Los éxitos lo sacralizaron. Si bien Maradona ya era un ídolo de masas en la ciudad, los títulos lo acabaron de endiosar. “Hay que decir”, completa el periodista, “que era un ‘santo’ cercano a la gente”. Era capaz de calzarse las botas e irse a jugar a un campo de tierra en el barrio más pobre para ayudar a un niño enfermo. Ese era Maradona. Las masas veían a un chaval argentino, que era el mejor futbolista del mundo, que había aprendido italiano, que cantaba las canciones populares y que había salvado de la burla a una ciudad absolutamente pobre y casi miserable. Era un héroe, o, alomejor, solo lo parecía. Por fuera todo era pomposidad, fútbol y triunfos. Pero en los fueros internos —y en los nocturnos— del astro argentino ya había comenzado la caída libre. Y no había empezado en Nápoles, sino antes, en Barcelona. Tal y como él mismo reconoció, fue en la noche de la ciudad condal donde Maradona probó la cocaína.

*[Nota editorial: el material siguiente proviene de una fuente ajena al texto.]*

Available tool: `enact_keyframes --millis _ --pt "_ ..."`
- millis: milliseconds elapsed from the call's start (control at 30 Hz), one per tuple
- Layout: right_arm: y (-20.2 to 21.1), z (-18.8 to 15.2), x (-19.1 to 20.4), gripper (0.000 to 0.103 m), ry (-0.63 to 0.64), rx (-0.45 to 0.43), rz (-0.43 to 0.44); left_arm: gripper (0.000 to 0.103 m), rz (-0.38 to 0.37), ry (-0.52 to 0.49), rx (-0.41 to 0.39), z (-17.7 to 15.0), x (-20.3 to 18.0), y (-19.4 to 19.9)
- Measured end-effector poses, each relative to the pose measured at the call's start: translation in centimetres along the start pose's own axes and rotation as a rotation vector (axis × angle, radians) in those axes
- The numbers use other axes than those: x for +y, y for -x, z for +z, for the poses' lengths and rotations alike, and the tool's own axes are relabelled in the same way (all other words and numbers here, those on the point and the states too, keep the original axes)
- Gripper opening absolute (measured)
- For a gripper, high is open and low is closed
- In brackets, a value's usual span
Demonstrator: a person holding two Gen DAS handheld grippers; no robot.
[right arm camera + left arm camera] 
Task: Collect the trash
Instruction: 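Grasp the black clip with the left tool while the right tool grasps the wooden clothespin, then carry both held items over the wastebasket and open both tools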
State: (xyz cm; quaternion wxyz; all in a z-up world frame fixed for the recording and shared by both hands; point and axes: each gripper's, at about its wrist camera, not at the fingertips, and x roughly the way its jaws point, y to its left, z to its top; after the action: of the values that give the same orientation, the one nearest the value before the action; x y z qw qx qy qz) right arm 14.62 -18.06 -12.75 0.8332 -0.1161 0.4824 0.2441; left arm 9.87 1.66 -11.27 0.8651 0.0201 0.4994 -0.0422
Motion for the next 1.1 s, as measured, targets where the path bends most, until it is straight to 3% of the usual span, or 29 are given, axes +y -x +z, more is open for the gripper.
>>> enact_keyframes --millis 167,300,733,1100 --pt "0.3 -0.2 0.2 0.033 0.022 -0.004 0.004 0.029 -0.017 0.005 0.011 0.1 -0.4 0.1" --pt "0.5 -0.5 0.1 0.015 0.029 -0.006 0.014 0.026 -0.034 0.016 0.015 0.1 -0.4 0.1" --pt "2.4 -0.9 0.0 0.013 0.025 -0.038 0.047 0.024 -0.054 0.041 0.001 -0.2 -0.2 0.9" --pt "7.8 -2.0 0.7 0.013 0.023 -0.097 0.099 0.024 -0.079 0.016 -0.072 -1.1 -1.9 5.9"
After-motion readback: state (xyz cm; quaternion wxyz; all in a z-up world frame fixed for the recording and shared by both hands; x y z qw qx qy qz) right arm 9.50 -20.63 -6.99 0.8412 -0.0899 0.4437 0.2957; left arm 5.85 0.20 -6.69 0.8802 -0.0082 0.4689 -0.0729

Santo antes de demonio: destrucción

“Con Diego iría hasta el final del mundo, pero con Maradona no daría ni un paso”. Lo dijo Fernando Signorini, quien fuera su entrenador. Si Diego era ilusión, fútbol, talento y lucha; ese Maradona al que se refería Signorini eran drogas, las acusaciones de maltrato a las mujeres, relaciones con la Camorra y posibles casos de corrupción. El Pelusa puso en el mapa del fútbol a Nápoles y, tras el dopaje y su paso por los juzgados, tuvo que marchar prácticamente por la puerta de atrás. “Maradona siempre se enfrentó a los poderosos”, sentencia Padilla, “y los poderosos saben esperar al momento preciso para contraatacar”. Fuera como fuere, lo que está claro es que no hay solo un ‘antes de’ Maradona. Hay muchos, tantos como aristas tiene la figura de Maradona. Unos lo recordarán como la estrella más brillante del fútbol y otros como un drogadicto. Unos como el héroe de Nápoles y otros como un demonio. No hay respuestas claras en cuanto a la vida del Pelusa, ni en cuanto a su legado. Lo que sí hay son dudas, complejidad, incomodidad. En palabras de Toni Padilla, “Maradona encarna, en su propia vida, todo lo bueno y lo malo del fútbol”.